もしくは、ルドガーに兄を匿っていると言いがかりをつけて、警察へ突き出す事を

ネタに脅迫する方が手っ取り早い。

だが、ビズリーはどちらも行わずにルドガーの提案を素直に飲み込んだ

…それに違和感を覚えたのだろう?」



不思議がるエルに、壊された窓の一部を安全な場所へ移動させているリゾットが代わりに答えた。
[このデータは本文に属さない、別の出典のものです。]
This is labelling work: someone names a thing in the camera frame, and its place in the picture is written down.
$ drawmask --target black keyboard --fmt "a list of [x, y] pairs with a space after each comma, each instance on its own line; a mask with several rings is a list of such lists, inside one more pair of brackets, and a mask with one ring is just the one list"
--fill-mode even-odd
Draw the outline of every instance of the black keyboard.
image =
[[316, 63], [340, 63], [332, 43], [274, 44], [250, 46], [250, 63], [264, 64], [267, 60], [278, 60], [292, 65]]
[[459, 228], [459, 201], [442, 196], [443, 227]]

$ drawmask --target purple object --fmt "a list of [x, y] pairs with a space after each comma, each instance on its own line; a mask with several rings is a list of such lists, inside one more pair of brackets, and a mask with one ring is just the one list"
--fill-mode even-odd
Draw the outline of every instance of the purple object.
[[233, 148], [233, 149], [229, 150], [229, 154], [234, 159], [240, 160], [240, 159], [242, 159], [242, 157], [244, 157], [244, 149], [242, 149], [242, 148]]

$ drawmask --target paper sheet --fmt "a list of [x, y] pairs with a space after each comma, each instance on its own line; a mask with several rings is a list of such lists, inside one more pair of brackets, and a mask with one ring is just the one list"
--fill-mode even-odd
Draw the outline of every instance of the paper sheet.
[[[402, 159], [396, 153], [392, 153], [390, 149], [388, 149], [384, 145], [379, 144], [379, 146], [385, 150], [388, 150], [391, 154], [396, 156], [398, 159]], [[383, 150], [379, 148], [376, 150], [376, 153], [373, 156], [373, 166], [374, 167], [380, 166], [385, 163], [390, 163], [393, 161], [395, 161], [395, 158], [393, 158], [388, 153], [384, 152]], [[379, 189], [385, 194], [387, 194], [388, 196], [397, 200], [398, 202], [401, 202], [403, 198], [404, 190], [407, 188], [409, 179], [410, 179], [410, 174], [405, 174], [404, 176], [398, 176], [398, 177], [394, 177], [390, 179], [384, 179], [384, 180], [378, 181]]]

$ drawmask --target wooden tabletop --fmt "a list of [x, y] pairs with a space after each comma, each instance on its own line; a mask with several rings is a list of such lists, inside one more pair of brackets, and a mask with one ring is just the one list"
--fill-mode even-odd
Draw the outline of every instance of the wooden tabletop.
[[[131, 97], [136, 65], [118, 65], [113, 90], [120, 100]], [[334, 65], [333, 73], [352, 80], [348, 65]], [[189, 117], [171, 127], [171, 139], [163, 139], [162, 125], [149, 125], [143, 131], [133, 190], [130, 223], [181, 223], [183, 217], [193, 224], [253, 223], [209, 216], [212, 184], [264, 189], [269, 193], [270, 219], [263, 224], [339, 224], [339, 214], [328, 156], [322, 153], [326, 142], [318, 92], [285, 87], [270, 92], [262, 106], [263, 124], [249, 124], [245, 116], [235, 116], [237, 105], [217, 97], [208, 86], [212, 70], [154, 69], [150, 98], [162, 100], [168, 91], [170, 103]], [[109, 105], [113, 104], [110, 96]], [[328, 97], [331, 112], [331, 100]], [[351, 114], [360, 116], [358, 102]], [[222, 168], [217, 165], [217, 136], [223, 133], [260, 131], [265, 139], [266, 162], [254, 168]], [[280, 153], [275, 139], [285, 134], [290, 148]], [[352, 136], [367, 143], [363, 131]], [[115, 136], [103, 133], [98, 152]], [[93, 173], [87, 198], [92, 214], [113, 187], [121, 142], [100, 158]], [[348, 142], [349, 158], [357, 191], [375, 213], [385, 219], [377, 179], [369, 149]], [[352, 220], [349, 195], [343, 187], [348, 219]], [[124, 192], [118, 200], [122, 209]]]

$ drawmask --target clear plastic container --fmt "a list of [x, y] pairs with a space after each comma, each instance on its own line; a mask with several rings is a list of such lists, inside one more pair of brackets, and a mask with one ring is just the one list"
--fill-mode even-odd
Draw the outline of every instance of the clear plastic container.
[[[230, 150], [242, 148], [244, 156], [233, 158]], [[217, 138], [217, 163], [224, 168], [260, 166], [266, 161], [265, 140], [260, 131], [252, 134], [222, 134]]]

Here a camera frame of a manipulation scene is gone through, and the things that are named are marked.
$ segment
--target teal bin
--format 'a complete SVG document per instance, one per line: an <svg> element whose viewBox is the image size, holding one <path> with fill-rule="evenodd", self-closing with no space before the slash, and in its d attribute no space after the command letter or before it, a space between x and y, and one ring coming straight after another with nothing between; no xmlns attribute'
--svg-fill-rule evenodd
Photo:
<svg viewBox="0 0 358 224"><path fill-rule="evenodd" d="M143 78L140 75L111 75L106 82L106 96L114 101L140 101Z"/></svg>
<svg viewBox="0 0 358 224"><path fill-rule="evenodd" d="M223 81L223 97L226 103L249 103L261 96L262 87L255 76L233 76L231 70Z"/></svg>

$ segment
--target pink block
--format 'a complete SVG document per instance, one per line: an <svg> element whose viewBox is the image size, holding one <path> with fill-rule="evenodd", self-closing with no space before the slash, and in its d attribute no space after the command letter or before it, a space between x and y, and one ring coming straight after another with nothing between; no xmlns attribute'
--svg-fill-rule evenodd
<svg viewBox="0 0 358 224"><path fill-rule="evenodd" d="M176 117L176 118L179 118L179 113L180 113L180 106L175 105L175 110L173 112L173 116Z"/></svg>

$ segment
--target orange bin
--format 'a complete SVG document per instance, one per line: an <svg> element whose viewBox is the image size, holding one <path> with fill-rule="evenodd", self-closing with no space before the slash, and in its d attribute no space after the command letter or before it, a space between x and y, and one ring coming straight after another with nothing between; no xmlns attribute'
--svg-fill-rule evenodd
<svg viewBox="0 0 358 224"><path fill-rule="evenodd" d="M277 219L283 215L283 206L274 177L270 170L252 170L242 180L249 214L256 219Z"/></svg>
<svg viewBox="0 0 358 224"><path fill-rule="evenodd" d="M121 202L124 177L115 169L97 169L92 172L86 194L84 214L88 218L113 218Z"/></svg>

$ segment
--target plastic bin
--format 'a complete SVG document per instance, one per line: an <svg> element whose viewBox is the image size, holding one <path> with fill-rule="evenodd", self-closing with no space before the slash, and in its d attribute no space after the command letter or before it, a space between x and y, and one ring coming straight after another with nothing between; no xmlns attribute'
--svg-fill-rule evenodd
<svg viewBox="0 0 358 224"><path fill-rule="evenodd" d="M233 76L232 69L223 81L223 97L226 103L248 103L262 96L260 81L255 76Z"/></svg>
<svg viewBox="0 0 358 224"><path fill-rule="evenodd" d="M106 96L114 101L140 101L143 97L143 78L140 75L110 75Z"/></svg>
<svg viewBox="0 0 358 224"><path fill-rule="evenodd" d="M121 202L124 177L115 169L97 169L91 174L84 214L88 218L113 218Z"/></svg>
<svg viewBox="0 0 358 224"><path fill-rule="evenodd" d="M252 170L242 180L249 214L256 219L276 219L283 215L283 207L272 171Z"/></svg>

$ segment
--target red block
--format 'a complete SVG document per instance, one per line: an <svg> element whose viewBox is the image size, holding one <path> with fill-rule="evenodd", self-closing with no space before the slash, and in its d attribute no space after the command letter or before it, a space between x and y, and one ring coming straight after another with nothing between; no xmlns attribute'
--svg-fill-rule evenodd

シンは彼の言葉に微かに目を見開き、「…そうだ」と呟く。

合点がいった、とカナンは頷く。



「つまり…ミスター・バクーの狙いは、ユリウスさんでも機密データでもなかった、

シンさんはそう言いたいのね」


「その通りだ、カナンさん。あの男の狙いは…最初からルドガーだったんだ」


「…俺が…なんでだろ?」


「まだ確定するには材料が少ないが…

ルドガーのあの能力が関係しているんじゃないか、と俺は思う」



ルドガーはハッとあの異形の姿になった自分自身を思い出す。



「気をつけろ…ルドガー。あのビズリーって男、簡単に信用しない方がいい。

俺の勘がそう言ってる」


「…そうだね。シンさんの言う通り、注意しておいた方がいいかも」



シンとジュードの忠告に、ルドガーは「…そうだな」と首を縦に振った。





【真剣交渉】





「ただいま…あれ?」


シズクがちょうど戻ってきた。

壊れている窓…また、漂っている周りの空気が変化している事に気付いたようだ。



「いいタイミングね。シズクさん」

「何かあったんですか?」


「そうね…例えるなら、とんでもない台風の目が出現して、でも暴風雨を出さずに去って行った所なの」

「何の事…???」



カナンの比喩表現に、“訳分かんないよ”と疑問符がたくさん浮かぶシズク。



「後で説明するよ」



どういう事なの…と説明を求める眼差しを向けられて、ルドガーは苦笑するしかなかった。